Ma si parla sempre, comunque, di differenze minime. L’unica conclusione che si può trarre da questo studio comparato è che non vi siano prove per dimostrare che il lockdown salvi vite più di altre strategie anti-Covid. Di più: lo studio rileva anche una riduzione del tasso di crescita dei contagi anche prima che venissero applicate misure Npi. Quindi prima ancora che gli Stati dessero l’ordine di restare a casa, o di evitare assembramenti, la società, di sua sponte, solo per il rischio percepito, aveva già cambiato il comportamento e ridotto il tasso di crescita dei contagi. E questo lo si rileva in tutti i Paesi presi in esame, in America, Europa e Asia. Ciò non vuol dire che l’introduzione di Npi sia stata inutile, semplicemente è più difficile capirne la reale efficacia. Anche senza ordini e minacce, infatti, i cittadini tendono a proteggersi dalla minaccia di una pandemia.
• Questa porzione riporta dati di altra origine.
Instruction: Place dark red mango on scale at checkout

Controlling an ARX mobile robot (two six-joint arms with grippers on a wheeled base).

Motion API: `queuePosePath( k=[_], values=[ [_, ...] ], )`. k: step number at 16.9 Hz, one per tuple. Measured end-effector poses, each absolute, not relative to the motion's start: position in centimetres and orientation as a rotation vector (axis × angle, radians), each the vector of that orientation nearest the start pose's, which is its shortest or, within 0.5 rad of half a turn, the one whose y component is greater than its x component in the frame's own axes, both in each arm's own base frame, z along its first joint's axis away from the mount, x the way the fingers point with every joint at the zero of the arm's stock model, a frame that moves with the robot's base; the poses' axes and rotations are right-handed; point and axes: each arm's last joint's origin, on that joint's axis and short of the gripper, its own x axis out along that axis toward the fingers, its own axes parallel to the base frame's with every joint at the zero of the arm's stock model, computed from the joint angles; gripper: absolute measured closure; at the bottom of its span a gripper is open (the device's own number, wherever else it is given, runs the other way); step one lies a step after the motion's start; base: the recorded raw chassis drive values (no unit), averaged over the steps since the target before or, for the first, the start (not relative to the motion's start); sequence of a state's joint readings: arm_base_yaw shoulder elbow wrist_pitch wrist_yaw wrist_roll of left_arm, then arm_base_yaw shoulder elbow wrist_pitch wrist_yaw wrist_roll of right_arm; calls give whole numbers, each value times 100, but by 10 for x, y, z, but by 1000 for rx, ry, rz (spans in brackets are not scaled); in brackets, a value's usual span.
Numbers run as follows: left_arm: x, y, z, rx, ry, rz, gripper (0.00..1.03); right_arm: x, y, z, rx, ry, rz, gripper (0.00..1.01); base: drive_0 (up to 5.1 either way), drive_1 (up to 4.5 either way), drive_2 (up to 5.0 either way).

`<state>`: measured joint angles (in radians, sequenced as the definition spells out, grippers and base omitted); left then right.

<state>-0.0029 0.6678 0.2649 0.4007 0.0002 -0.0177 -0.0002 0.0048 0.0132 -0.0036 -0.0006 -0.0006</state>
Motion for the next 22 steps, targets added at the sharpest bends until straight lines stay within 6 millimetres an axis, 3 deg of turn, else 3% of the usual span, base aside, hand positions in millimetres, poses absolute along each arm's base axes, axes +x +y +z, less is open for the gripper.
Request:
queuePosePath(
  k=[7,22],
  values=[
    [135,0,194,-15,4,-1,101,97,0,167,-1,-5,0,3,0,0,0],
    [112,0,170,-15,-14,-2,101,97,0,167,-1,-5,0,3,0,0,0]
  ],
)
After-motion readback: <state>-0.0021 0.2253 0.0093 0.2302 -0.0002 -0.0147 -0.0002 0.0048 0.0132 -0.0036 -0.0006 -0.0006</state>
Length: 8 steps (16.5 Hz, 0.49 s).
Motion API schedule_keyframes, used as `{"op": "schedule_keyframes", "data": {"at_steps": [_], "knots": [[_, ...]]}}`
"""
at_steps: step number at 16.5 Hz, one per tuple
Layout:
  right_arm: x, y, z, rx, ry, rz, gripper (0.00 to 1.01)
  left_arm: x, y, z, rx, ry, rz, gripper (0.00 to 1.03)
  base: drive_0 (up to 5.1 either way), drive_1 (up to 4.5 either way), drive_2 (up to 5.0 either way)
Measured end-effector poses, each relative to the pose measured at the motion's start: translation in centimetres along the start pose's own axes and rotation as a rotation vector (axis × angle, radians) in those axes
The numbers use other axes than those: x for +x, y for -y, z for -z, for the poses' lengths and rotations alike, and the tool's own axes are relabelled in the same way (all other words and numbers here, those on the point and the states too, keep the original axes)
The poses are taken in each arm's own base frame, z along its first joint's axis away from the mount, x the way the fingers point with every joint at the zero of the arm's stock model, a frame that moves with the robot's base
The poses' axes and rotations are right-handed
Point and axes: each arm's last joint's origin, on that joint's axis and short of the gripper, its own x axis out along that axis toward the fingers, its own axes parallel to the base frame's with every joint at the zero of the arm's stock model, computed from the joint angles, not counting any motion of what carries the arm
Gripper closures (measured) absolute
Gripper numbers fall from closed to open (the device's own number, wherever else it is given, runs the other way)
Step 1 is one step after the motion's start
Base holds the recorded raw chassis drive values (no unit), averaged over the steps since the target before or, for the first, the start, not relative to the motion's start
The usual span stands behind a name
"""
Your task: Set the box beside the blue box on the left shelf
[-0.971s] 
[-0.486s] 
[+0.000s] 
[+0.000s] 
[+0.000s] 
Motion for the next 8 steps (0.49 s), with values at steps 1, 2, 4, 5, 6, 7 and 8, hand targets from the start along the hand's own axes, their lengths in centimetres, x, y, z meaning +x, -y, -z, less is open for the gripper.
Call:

Anche se non è possibile saltare subito alla conclusione più forte (“abbiamo fatto un sacrificio inutile e non abbiamo ancora capito quanto lo pagheremo”), va fatta per lo meno un’osservazione di metodo: il lockdown costa tanto, come abbiamo visto quotidianamente, in termini umani più ancora che economici. Dobbiamo ancora contare quanti sono morti per mancanza di assistenza, di cure, per le conseguenze della crisi economica e per quelle psicologiche di una vita da recluso, quando è vissuta da un adolescente o da una persona fragile. L'onere della prova dovrebbe spettare ai fautori di una politica così esigente e rischiosa. Dovrebbero essere loro a dimostrare, in modo inoppugnabile, che solo il lockdown salva vite. Studi come quelli che abbiamo visto in questo articolo, benché non dicano l’ultima parola definitiva, mettono quantomeno in dubbio tale convinzione. Non è affatto detto che il lockdown sia l’unica strategia in grado di salvare vite. E non ci sono prove per dimostrarlo. Non si capisce perché, dunque, anche in questa Pasqua, per la seconda volta di fila, dobbiamo accettare restrizioni alla nostra libertà quotidiana senza neppure poter discutere.